ACTION ITEM >> Scan the entries that follow and give only the number of lines containing "things".

** INFORMATION SHOWN follows **

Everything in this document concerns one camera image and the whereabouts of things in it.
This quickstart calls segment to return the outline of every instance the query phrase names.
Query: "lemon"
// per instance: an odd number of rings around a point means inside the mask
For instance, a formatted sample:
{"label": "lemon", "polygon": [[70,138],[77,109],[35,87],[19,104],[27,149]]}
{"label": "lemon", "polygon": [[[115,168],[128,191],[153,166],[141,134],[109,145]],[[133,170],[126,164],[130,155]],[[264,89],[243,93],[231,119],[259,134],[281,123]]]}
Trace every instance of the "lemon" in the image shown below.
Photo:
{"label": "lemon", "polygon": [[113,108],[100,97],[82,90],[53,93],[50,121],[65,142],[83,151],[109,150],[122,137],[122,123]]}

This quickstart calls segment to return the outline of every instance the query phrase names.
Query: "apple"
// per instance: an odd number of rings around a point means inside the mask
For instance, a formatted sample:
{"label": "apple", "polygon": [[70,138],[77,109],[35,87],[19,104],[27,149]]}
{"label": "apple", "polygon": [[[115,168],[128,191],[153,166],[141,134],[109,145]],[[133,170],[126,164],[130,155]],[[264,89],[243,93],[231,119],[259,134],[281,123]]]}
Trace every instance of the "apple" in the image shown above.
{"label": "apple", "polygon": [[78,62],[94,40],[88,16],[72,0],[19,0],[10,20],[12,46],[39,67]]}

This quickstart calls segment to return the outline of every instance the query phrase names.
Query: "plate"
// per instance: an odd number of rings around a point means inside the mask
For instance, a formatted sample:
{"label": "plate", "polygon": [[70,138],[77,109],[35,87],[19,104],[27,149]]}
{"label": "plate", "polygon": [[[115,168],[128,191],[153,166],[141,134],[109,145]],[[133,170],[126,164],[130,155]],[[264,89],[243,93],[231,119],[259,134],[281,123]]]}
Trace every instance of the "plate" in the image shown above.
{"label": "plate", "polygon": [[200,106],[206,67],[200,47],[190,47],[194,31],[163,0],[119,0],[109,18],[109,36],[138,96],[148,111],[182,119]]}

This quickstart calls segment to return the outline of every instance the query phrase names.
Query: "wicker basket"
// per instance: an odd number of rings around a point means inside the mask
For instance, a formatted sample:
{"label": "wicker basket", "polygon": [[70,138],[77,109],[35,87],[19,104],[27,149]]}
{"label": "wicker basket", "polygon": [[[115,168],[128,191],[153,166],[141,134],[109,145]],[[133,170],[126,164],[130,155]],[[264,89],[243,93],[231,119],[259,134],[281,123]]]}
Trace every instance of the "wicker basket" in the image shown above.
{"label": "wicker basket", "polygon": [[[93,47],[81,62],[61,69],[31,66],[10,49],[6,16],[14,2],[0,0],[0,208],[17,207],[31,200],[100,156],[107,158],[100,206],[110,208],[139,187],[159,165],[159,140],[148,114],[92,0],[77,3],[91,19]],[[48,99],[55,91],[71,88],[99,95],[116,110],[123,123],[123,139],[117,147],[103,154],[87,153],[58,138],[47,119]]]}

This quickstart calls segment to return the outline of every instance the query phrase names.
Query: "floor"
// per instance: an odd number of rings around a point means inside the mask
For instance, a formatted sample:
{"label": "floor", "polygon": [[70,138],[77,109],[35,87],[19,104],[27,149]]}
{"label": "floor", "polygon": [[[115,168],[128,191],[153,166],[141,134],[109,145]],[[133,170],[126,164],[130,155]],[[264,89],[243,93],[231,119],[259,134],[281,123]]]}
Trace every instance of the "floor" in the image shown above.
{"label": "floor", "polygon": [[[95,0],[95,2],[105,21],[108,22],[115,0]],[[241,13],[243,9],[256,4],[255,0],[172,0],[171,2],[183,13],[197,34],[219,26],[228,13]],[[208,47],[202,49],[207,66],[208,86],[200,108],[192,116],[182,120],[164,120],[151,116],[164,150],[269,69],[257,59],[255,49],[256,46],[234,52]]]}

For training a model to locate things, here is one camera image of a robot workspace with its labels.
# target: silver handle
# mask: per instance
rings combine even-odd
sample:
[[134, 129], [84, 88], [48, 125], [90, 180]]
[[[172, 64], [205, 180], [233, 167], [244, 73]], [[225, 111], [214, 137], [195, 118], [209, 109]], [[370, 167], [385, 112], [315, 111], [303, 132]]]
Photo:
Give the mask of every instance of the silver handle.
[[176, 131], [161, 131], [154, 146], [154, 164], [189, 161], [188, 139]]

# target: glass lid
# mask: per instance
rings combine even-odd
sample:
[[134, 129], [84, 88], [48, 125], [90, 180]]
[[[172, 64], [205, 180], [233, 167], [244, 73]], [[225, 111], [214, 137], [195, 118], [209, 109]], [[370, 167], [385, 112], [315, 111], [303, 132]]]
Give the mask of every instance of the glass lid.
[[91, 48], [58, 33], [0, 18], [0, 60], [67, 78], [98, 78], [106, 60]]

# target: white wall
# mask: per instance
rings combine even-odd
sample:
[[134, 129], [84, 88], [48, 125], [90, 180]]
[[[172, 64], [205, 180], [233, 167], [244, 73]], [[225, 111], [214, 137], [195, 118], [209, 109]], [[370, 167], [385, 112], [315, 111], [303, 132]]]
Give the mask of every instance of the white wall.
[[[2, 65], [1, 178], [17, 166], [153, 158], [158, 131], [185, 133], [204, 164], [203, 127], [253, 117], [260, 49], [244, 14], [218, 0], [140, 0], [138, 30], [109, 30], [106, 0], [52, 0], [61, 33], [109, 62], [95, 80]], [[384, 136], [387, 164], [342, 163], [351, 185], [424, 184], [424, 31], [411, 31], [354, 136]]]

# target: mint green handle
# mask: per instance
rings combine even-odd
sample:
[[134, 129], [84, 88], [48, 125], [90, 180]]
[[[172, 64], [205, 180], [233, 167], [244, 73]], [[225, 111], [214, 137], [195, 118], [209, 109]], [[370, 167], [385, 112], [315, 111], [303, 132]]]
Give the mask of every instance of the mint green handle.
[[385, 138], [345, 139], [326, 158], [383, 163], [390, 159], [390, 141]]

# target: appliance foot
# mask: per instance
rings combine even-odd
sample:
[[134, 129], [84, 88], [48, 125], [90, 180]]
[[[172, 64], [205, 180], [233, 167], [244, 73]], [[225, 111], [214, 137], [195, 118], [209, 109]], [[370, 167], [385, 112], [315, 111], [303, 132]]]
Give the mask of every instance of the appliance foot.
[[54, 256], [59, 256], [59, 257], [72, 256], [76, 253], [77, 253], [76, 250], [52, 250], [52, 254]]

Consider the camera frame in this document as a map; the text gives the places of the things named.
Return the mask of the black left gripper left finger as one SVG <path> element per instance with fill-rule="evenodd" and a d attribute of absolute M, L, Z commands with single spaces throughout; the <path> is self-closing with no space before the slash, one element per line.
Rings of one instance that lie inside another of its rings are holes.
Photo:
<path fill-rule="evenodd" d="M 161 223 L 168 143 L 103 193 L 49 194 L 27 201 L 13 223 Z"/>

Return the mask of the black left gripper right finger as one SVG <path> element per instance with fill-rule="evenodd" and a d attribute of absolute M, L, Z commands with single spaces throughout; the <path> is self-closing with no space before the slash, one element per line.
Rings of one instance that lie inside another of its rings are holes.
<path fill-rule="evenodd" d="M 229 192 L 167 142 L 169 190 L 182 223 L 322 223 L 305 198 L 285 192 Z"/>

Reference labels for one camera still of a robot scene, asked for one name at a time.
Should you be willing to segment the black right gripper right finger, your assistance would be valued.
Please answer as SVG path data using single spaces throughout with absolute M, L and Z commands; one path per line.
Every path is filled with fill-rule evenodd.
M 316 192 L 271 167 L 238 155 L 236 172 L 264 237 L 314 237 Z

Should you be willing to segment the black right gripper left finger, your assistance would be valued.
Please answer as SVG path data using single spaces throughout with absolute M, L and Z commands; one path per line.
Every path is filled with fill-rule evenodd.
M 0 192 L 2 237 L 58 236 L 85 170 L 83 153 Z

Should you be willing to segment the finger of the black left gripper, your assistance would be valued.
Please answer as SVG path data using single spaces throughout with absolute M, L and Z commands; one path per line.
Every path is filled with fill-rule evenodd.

** End of INFORMATION SHOWN **

EXPECTED ANSWER >> 3